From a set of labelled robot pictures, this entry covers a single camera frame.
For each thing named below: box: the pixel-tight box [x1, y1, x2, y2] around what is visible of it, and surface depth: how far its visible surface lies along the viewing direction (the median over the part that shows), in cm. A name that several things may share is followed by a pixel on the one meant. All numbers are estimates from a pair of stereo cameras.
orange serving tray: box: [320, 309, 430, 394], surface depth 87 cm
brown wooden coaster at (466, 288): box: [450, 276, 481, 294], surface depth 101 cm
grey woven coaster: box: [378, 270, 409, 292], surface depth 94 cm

-- -- --

Copy the line containing "orange serving tray: box: [320, 309, 430, 394], surface" exactly. Then copy every line after it through the end of the listing, and nothing more.

(Response to the exercise)
orange serving tray: box: [320, 309, 430, 394], surface depth 87 cm
brown wooden coaster at (466, 288): box: [450, 276, 481, 294], surface depth 101 cm
grey woven coaster: box: [378, 270, 409, 292], surface depth 94 cm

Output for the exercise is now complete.